DCA Cruise Reports Archive

ON LIFTING WOODEN RUDDERS

Jim Bailey 1996 Q3 Bulletin 152/27 Locations: East Coast Boats: Tideway

Having just re-read ‘East Coast Passage’ by Roger Barnes of Baggywrinkle 12 foot Tideway fame I show a sketch of my solution. This has been used on several boats. For want of a better description I call it a mechanical uphaul/downhaul. Instead of ‘bungee’ rubber holding the blade down you have a definite contact with the blade all the time. In essence you create a fixed rudder and without getting a wet hand and arm. The only shortcoming is, you must cast off before getting in to shallow water — no hardship as this becomes second nature! By using a small open cam cleat on one side of the tiller you merely pull on the Terylene downhaul and the rudder blade is free to rise up when it touches. Use a closed small cam cleat for your uphaul on the other side of the tiller. This makes it captive and to hand all the time. A deluxe version would have plastic balls threaded on the Terylene making use much easier on the hands. The blade needs to be detached, put in a vice to have the groove filed in the curved top; this is important to avoid a possible jam up.

Materials required are:

2 metres of 5 mm polyester 2 cleats and screws 1” diameter sheave wheel Brass rod for axle of sheave ¼” round file Long series ¼” drill Copper nails 1” Hand drill Chisel and mallet

Enjoy yourself, take your time, a good job will last for ever and take a lot of grief out of your coming and going.

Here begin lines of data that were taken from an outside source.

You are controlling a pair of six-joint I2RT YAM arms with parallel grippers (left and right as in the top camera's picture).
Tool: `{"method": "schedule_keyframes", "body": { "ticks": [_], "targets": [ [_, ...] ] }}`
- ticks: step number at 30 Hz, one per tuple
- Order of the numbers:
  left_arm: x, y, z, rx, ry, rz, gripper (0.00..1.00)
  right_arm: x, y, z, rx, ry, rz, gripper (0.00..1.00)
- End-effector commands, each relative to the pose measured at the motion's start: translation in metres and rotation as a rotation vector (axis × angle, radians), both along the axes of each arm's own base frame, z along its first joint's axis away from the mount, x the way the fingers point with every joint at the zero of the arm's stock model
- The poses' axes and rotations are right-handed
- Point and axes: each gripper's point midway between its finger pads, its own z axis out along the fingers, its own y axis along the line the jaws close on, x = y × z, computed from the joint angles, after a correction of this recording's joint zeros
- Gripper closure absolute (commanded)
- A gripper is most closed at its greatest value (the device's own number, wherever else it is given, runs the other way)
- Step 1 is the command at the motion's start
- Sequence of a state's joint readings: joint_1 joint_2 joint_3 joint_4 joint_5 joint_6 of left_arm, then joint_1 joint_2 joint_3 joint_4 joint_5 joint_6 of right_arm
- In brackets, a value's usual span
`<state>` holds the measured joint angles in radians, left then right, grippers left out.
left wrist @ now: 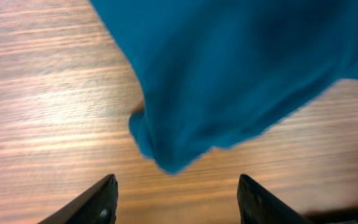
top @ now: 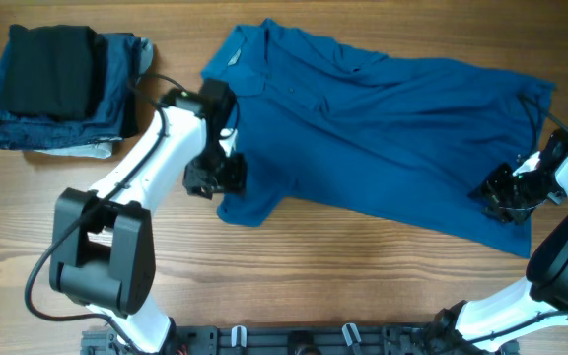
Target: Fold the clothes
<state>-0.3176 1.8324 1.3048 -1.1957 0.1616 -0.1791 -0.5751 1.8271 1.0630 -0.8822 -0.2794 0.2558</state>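
Note:
A blue polo shirt (top: 363,128) lies spread across the wooden table, collar (top: 249,44) at the far left and hem towards the right. Its short sleeve (top: 249,202) hangs off the near left side. My left gripper (top: 215,179) hovers just left of that sleeve. In the left wrist view the left gripper (left wrist: 176,193) stands wide open over bare wood, with the sleeve end (left wrist: 179,137) just ahead of the fingertips (left wrist: 104,199). My right gripper (top: 503,192) sits at the shirt's near right corner; its jaws are hidden.
A stack of folded clothes (top: 52,84), black on dark blue, sits at the far left corner. Bare wooden table (top: 314,286) runs along the near side below the shirt. The arms' mounting rail (top: 294,342) lines the near edge.
My left gripper has gone from the shoulder beside the collar down to the sleeve end, and its jaws are wider. The right gripper moved nearer, and the shirt's right corner and sleeve shifted.
At first my left gripper rested on the shoulder beside the collar and my right on the shirt's right side. The right one then stood farther right with the shirt stretched that way. Now the shirt lies flatter and both grippers are at its near edge.

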Motion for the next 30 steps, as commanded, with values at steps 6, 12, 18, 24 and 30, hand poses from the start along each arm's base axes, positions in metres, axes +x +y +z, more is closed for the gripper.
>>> {"method": "schedule_keyframes", "body": {
  "ticks": [6, 12, 18, 24, 30],
  "targets": [
    [-0.011, 0.006, -0.029, 0.036, -0.014, 0.025, 0.64, 0.013, -0.003, 0.012, -0.004, -0.068, 0.014, 0.62],
    [0.000, 0.012, -0.031, 0.080, -0.065, 0.049, 0.75, 0.012, -0.003, 0.012, -0.005, -0.067, 0.014, 0.62],
    [0.016, 0.042, -0.032, 0.115, -0.088, 0.214, 0.96, 0.011, -0.004, 0.012, -0.011, -0.063, 0.014, 0.63],
    [0.058, 0.100, -0.032, 0.046, -0.187, 0.483, 0.94, 0.010, -0.007, 0.011, -0.027, -0.053, 0.015, 0.63],
    [0.062, 0.089, -0.019, -0.037, -0.210, 0.484, 0.47, 0.007, -0.005, 0.012, -0.018, -0.042, 0.014, 0.71]
  ]
}}
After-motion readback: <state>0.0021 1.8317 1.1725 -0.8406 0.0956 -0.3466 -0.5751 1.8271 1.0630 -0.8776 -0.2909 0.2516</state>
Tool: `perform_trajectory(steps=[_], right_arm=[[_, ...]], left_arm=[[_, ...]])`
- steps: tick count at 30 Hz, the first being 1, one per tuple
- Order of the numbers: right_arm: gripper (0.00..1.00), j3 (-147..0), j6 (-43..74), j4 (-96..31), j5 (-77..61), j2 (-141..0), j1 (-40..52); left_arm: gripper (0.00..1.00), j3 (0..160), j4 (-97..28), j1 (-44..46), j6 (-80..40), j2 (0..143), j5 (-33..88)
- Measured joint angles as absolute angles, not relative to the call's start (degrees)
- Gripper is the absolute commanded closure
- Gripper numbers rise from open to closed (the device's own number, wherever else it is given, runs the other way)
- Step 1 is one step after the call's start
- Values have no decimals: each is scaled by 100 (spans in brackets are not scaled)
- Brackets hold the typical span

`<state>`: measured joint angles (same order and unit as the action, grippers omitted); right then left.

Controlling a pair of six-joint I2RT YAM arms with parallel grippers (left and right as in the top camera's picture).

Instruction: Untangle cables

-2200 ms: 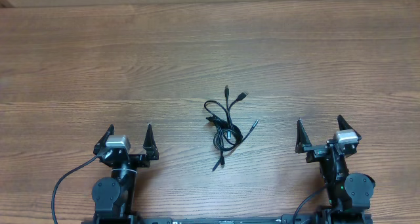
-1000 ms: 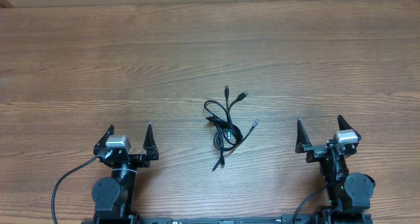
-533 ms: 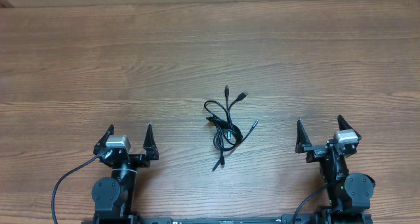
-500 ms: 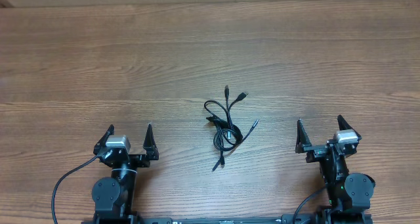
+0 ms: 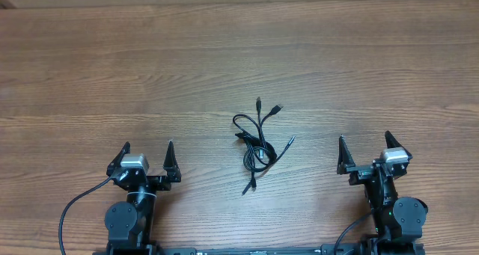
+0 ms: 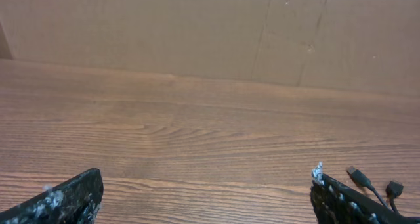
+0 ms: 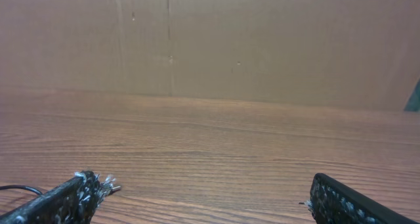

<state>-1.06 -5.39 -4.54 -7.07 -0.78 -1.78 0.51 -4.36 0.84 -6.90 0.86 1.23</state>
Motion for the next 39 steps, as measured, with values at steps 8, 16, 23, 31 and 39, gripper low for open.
perform_trajectory(steps=[8,16,23,31,39], right_arm=[[0,-106,-539,-451,-705,-78,-178],[0,-106,-541,-451,-707,-78,-180],[0,-106,-539,-449,-707,-78,-180],[0,-106,-539,-449,-709,-78,-178],[0,-106,-539,-449,-707,-78,-178]], left_arm=[[0,51,-436,84,-622,86,123],[0,132,-663,84,-580,84,97],[1,526,-1505,84,-410,86,73],[0,1232,-1981,84,-283,86,14],[0,1793,-2467,84,-250,611,14]])
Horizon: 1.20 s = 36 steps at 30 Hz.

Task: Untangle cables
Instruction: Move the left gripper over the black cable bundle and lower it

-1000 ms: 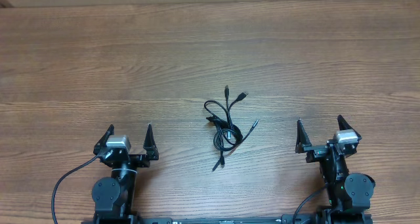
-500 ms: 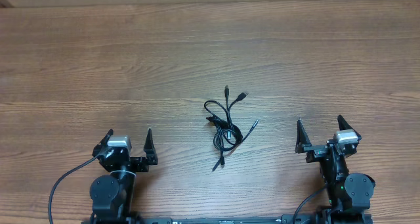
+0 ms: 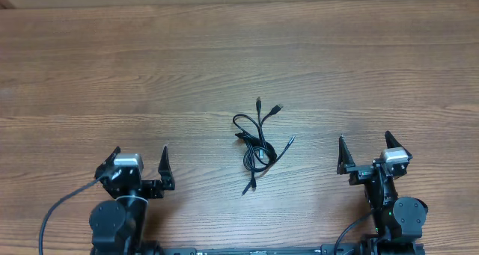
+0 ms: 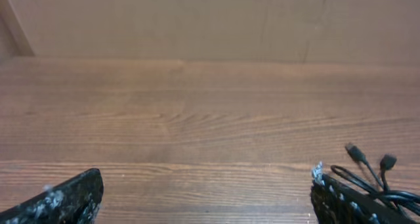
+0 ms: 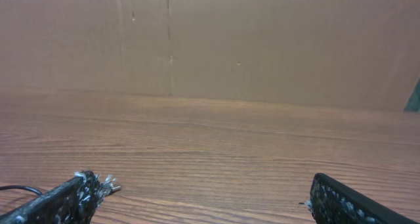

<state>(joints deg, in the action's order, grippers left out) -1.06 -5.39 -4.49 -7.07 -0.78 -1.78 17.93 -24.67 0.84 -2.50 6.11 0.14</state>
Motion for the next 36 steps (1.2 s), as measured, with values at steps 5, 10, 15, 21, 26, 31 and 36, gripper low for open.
perform_trajectory(steps=[5,10,15,21,26,31,36], right_arm=[[0,-106,-539,-449,-707,-73,-178],[0,-106,-539,-451,-705,-73,-178],[0,-106,-541,-449,-707,-73,-178],[0,-106,-539,-449,-707,-73,-178],[0,-106,-539,-451,-707,-73,-180],[0,-106,-537,-449,-707,-73,-178],[0,-106,-539,-451,-707,-73,-180]], left_arm=[[0,2329,-2543,84,-237,1570,14],[0,2917,-2600,84,-237,2589,32],[0,3446,-2816,84,-235,3465,154],[0,4060,-3306,84,-237,4351,281],[0,4578,-3736,86,-235,4906,598],[0,4923,-3870,104,-108,5238,733],[0,4960,-4038,274,-19,5494,788]])
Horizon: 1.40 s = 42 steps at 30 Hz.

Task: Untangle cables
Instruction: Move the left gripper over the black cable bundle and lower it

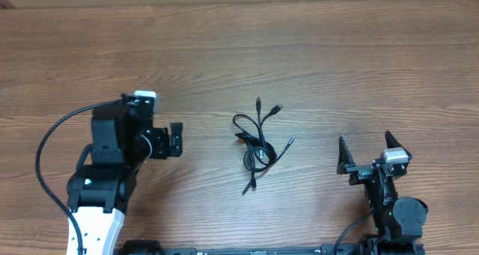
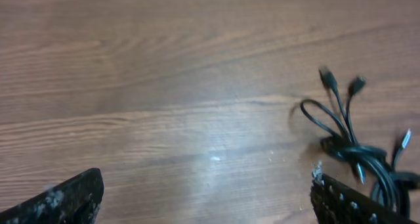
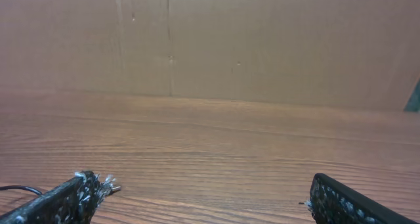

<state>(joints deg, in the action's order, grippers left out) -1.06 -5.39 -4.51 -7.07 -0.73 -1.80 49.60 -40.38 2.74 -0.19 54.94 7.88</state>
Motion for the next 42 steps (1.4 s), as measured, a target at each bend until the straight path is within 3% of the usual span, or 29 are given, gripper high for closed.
perform_trajectory(steps=[19,34,42], right_arm=[[0,-106,-539,-451,-707,-73,-178],[0,-106,-541,-449,-707,-73,-178],[0,-106,-539,-447,-707,-73,-178]], left_arm=[[0,5098,-4508,506,23,5686,891],[0,6447,-6049,1107,185,6980,1009],[0,6659,-6042,1763,-274,7762,1149]])
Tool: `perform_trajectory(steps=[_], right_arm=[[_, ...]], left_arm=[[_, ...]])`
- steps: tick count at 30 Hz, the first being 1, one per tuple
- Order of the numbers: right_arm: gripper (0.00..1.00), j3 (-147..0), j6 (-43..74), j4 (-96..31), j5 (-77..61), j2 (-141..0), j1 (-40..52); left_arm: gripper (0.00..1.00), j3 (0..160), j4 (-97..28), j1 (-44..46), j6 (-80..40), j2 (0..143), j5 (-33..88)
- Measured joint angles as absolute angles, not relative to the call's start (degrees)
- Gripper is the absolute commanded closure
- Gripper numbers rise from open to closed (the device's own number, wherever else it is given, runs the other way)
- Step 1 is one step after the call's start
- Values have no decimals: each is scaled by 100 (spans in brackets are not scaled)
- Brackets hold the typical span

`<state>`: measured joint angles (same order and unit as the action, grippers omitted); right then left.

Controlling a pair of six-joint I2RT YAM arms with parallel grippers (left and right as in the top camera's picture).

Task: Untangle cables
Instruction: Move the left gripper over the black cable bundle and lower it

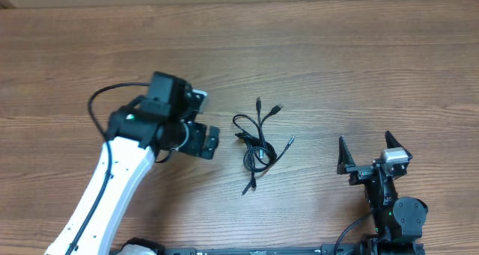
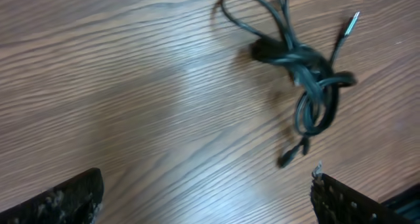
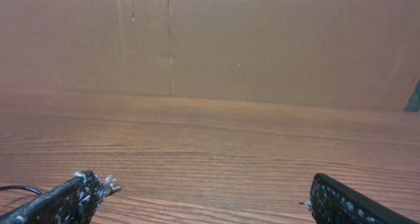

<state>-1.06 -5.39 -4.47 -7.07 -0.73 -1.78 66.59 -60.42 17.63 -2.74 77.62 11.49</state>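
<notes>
A tangled bundle of thin black cables lies on the wooden table near its middle, with plug ends sticking out at the top, right and bottom. My left gripper hovers just left of the bundle, open and holding nothing. In the left wrist view the cables lie up and to the right of the left gripper. My right gripper rests open near the front edge, right of the bundle. In its own view the right gripper holds nothing, and a plug tip peeks out beside its left finger.
The wooden table stretches bare around the bundle. A brown cardboard wall stands along the far edge. The left arm's own black lead loops behind its wrist.
My left arm has moved right and closer to the bundle, and its camera now looks down on the cables. The right arm has not moved. The cables lie as before.
Both grippers first rested open at the front edge, either side of the bundle. The left one then shifted a little leftward, later stood out over the table left of the cables, and now hovers close beside them. The right stayed put.
</notes>
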Motion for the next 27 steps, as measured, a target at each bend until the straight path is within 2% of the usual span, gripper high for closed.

Personally I jab my metal rudder down with a tiny broom known on Gannet as ‘the little scrubber’ — which is another story.

Sheave wheels, axles and balls are obtainable from Jack Holt Ltd, Putney. Long series drill — scrounge from friend.

When complete put the whole rig in a vice and have a dummy run. Tune it 100% before using on the water as the rudder is very important — good sailing always.